• _Directions_: Scan the entries below line by line and state how many lines contain the string "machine", giving only the number.
*** Block opens ***
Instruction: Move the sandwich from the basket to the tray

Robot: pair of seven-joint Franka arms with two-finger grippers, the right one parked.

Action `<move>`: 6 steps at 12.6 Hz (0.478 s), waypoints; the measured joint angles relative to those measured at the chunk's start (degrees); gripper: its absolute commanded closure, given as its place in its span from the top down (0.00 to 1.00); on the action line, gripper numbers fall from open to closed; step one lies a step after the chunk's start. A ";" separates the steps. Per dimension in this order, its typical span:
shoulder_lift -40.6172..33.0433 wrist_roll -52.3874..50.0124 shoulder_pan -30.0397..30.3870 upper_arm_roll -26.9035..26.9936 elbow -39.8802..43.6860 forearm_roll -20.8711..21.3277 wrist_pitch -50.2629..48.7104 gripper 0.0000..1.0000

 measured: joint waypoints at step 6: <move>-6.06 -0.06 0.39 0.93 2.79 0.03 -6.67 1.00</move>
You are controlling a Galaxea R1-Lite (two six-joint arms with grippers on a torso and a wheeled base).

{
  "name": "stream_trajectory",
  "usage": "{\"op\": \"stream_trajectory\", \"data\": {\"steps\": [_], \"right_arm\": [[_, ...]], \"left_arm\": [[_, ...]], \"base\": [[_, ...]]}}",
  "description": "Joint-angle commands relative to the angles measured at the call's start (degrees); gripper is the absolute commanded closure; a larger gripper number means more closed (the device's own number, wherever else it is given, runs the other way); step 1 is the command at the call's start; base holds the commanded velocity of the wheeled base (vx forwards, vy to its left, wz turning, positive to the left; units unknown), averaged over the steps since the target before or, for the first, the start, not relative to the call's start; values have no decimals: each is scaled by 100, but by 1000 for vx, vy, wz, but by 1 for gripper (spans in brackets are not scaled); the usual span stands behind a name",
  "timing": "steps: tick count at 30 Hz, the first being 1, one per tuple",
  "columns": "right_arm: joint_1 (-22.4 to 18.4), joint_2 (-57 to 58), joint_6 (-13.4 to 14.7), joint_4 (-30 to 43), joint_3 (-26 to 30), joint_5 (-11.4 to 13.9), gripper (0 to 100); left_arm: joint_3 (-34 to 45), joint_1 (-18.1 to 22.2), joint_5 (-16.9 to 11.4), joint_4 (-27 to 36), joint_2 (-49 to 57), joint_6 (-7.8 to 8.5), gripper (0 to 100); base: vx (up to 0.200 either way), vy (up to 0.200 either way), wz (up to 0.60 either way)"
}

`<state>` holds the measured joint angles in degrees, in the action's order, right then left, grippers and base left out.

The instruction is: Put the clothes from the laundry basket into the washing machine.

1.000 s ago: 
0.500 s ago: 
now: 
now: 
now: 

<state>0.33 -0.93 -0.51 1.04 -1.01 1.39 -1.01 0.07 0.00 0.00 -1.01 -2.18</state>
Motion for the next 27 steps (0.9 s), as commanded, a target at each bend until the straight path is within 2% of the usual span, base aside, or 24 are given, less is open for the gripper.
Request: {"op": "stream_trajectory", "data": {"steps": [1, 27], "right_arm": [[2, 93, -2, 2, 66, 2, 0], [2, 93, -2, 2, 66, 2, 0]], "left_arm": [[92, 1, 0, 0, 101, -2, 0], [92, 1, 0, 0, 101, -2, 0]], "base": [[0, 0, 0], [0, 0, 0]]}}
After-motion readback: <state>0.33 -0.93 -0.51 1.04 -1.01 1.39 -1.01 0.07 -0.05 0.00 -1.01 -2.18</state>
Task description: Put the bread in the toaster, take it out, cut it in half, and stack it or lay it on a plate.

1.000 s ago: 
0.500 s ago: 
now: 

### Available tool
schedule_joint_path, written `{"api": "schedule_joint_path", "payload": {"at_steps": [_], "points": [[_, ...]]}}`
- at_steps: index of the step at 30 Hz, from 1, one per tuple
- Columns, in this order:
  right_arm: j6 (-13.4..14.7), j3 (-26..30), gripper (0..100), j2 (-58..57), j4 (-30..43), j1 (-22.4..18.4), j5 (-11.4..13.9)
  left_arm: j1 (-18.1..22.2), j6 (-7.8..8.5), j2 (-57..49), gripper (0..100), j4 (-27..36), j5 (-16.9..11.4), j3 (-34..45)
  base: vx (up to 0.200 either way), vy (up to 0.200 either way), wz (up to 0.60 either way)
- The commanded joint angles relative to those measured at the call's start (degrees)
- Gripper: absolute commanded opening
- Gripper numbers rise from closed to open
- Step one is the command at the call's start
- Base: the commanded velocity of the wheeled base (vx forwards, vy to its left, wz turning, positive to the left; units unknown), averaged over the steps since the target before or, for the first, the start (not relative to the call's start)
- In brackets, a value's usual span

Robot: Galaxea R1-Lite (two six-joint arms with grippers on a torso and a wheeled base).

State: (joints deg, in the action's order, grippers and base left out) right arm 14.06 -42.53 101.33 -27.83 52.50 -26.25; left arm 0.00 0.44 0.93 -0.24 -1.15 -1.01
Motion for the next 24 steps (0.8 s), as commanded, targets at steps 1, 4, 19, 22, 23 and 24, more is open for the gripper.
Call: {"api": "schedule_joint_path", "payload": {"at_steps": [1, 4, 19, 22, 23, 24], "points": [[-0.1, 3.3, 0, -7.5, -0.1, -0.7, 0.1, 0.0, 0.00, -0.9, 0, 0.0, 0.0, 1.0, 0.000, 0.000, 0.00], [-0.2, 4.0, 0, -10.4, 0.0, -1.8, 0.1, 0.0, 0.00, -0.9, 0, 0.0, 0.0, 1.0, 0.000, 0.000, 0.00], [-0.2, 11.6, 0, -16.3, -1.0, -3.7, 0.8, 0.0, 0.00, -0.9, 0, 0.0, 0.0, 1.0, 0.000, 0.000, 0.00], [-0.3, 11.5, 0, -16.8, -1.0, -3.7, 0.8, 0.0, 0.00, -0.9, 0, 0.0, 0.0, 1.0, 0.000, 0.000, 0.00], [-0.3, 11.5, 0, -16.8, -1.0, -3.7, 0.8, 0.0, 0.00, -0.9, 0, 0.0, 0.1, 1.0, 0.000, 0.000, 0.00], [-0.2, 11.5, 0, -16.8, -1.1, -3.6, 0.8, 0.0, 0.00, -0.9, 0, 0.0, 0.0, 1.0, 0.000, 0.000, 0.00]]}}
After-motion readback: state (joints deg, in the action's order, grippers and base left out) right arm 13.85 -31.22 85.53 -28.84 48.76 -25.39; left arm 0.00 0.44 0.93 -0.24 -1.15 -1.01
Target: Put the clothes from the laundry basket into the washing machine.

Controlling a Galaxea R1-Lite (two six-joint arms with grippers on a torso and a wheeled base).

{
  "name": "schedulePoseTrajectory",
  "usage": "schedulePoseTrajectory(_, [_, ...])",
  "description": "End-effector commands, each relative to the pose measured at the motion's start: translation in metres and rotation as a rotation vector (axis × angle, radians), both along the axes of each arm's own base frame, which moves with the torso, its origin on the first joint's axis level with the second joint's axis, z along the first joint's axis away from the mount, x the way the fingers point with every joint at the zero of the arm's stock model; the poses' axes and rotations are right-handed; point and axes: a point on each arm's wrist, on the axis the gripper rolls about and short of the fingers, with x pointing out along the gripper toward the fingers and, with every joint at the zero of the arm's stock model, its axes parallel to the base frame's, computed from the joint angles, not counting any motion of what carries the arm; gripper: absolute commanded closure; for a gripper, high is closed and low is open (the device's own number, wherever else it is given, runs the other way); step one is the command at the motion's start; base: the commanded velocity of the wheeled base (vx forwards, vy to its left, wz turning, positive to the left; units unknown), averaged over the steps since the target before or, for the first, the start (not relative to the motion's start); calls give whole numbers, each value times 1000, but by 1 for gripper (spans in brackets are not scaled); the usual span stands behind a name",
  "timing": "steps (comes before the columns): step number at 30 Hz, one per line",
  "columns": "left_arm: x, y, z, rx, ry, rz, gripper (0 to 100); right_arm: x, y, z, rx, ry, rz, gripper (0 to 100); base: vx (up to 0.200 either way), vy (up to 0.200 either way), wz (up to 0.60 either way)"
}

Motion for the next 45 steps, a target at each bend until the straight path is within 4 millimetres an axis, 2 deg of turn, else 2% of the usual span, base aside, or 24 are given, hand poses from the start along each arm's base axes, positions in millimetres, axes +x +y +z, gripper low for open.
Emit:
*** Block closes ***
• _Result of this task_: 2